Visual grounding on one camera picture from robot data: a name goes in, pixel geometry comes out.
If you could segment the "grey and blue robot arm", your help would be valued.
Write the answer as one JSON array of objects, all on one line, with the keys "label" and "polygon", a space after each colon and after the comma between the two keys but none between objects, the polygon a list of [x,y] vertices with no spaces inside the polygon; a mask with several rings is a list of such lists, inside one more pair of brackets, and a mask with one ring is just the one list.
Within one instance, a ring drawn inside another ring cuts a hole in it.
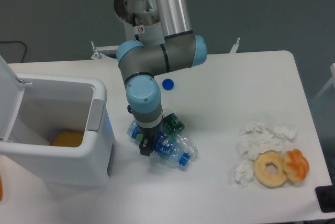
[{"label": "grey and blue robot arm", "polygon": [[163,123],[155,76],[203,64],[207,47],[193,33],[185,0],[115,0],[114,9],[132,26],[116,58],[129,108],[143,135],[140,153],[149,156]]}]

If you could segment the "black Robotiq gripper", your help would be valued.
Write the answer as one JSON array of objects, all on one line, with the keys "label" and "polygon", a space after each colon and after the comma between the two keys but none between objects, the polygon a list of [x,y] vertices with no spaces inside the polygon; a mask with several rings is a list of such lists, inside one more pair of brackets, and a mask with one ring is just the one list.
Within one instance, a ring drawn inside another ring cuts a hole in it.
[{"label": "black Robotiq gripper", "polygon": [[161,131],[162,124],[158,124],[153,128],[144,128],[140,125],[137,126],[140,131],[140,134],[137,136],[137,140],[140,141],[140,154],[144,156],[150,156],[153,152],[153,146],[157,135]]}]

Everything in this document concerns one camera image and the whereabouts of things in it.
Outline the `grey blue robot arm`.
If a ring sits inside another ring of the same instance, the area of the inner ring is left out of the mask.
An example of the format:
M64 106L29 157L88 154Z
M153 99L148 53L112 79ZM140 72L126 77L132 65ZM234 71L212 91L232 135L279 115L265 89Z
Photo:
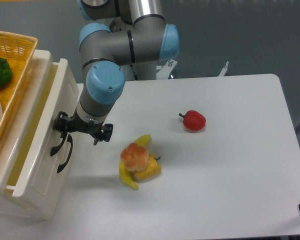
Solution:
M166 23L160 0L80 0L78 6L89 20L79 33L83 90L73 115L59 112L52 128L62 140L80 132L108 142L113 125L105 120L123 92L122 66L175 58L179 33Z

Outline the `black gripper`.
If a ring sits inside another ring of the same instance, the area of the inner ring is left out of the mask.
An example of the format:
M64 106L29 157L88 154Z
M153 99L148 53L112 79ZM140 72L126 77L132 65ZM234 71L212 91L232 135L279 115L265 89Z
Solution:
M61 133L64 138L66 133L84 133L90 135L95 146L98 142L109 142L113 134L114 125L111 123L96 123L93 119L82 120L75 111L72 116L60 111L53 121L52 129Z

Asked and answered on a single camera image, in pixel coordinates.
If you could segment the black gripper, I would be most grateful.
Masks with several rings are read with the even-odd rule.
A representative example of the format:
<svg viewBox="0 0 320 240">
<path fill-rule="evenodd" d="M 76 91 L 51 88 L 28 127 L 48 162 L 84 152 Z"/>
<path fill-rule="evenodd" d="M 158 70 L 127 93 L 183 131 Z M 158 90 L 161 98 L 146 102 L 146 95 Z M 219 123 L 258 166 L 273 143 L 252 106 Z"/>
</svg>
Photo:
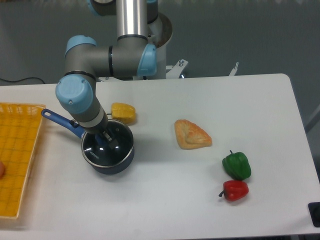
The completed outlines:
<svg viewBox="0 0 320 240">
<path fill-rule="evenodd" d="M 118 141 L 112 138 L 105 130 L 107 128 L 109 119 L 103 117 L 101 119 L 95 118 L 87 122 L 79 122 L 79 125 L 89 134 L 96 134 L 95 141 L 100 147 L 107 146 L 110 149 L 115 149 L 118 147 Z"/>
</svg>

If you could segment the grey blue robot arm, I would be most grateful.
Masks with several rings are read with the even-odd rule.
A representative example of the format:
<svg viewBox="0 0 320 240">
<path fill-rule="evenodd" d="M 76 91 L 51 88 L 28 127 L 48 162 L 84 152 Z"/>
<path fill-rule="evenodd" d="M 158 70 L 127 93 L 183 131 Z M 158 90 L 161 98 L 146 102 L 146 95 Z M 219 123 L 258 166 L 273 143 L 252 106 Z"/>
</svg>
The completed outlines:
<svg viewBox="0 0 320 240">
<path fill-rule="evenodd" d="M 107 47 L 77 35 L 67 42 L 65 74 L 55 94 L 61 106 L 89 134 L 107 143 L 108 117 L 96 97 L 99 77 L 148 77 L 157 72 L 156 46 L 149 43 L 148 24 L 158 16 L 156 0 L 89 0 L 98 16 L 116 15 L 117 43 Z"/>
</svg>

* Exercise description
Could the entries above be returned verbatim, with no pictures included?

* Answer to the exercise
Visual grounding on one camera picture from robot data: a name goes in, pixel geometry comes out.
If you could segment the "grey and blue robot arm", your help would be valued.
Write the answer as one JSON array of objects, all on one line, with the keys "label" and "polygon", a space after each colon and after the comma between the two keys but none between objects, the polygon a list of [x,y] vertices with no spaces inside the polygon; a mask with several rings is a list of such lists, inside one more pair of brackets, and a mask with one ring is just the one list.
Within one instance, a ring drawn inside another ring cuts a hole in it.
[{"label": "grey and blue robot arm", "polygon": [[163,123],[155,76],[203,64],[207,47],[193,33],[185,0],[115,0],[114,9],[132,26],[116,58],[129,108],[143,135],[140,153],[149,156]]}]

If you could segment the "black Robotiq gripper", your help would be valued.
Write the answer as one JSON array of objects, all on one line, with the keys "label" and "polygon", a space after each colon and after the comma between the two keys but none between objects, the polygon a list of [x,y] vertices with no spaces inside the polygon; a mask with several rings is a list of such lists, inside one more pair of brackets, and a mask with one ring is just the one list.
Within one instance, a ring drawn inside another ring cuts a hole in it.
[{"label": "black Robotiq gripper", "polygon": [[161,131],[162,124],[158,124],[153,128],[144,128],[140,125],[137,126],[140,131],[140,134],[137,136],[137,140],[140,141],[140,154],[144,156],[150,156],[153,152],[153,146],[157,135]]}]

Everything in this document concerns one camera image and the whereabouts of things in it.
Outline the `grey blue robot arm`.
If a ring sits inside another ring of the same instance, the area of the inner ring is left out of the mask.
An example of the format:
M64 106L29 157L88 154Z
M153 99L148 53L112 79ZM140 72L126 77L132 65ZM234 71L212 91L232 135L279 115L265 89Z
Photo:
Solution:
M166 23L160 0L80 0L78 6L89 20L79 33L83 90L73 115L59 112L52 128L62 140L80 132L108 142L113 125L105 120L123 92L122 66L175 58L179 33Z

Outline the `black gripper`.
If a ring sits inside another ring of the same instance, the area of the inner ring is left out of the mask.
An example of the format:
M64 106L29 157L88 154Z
M153 99L148 53L112 79ZM140 72L126 77L132 65ZM234 71L212 91L232 135L279 115L265 89Z
Solution:
M61 133L64 138L66 133L84 133L90 135L95 146L98 142L109 142L113 134L114 125L111 123L96 123L93 119L82 120L75 111L72 116L60 111L53 121L52 129Z

Asked and answered on a single camera image, in pixel coordinates.
If you could segment the black gripper, I would be most grateful.
Masks with several rings are read with the even-odd rule.
A representative example of the format:
<svg viewBox="0 0 320 240">
<path fill-rule="evenodd" d="M 76 91 L 51 88 L 28 127 L 48 162 L 84 152 Z"/>
<path fill-rule="evenodd" d="M 158 70 L 127 93 L 183 131 Z M 158 90 L 161 98 L 146 102 L 146 95 Z M 219 123 L 258 166 L 273 143 L 252 106 Z"/>
</svg>
Photo:
The completed outlines:
<svg viewBox="0 0 320 240">
<path fill-rule="evenodd" d="M 118 141 L 112 138 L 105 130 L 107 128 L 109 119 L 103 117 L 101 119 L 95 118 L 87 122 L 79 122 L 79 125 L 89 134 L 96 134 L 95 141 L 100 147 L 107 146 L 110 149 L 115 149 L 118 147 Z"/>
</svg>

If you could segment the grey blue robot arm, I would be most grateful.
Masks with several rings are read with the even-odd rule.
A representative example of the format:
<svg viewBox="0 0 320 240">
<path fill-rule="evenodd" d="M 76 91 L 51 88 L 28 127 L 48 162 L 84 152 Z"/>
<path fill-rule="evenodd" d="M 158 70 L 127 93 L 183 131 Z M 158 90 L 161 98 L 146 102 L 146 95 Z M 219 123 L 258 166 L 273 143 L 252 106 Z"/>
</svg>
The completed outlines:
<svg viewBox="0 0 320 240">
<path fill-rule="evenodd" d="M 107 47 L 77 35 L 67 42 L 65 74 L 55 94 L 61 106 L 89 134 L 107 143 L 108 117 L 96 97 L 99 77 L 148 77 L 157 72 L 156 46 L 149 43 L 148 24 L 158 16 L 156 0 L 89 0 L 98 16 L 116 15 L 117 43 Z"/>
</svg>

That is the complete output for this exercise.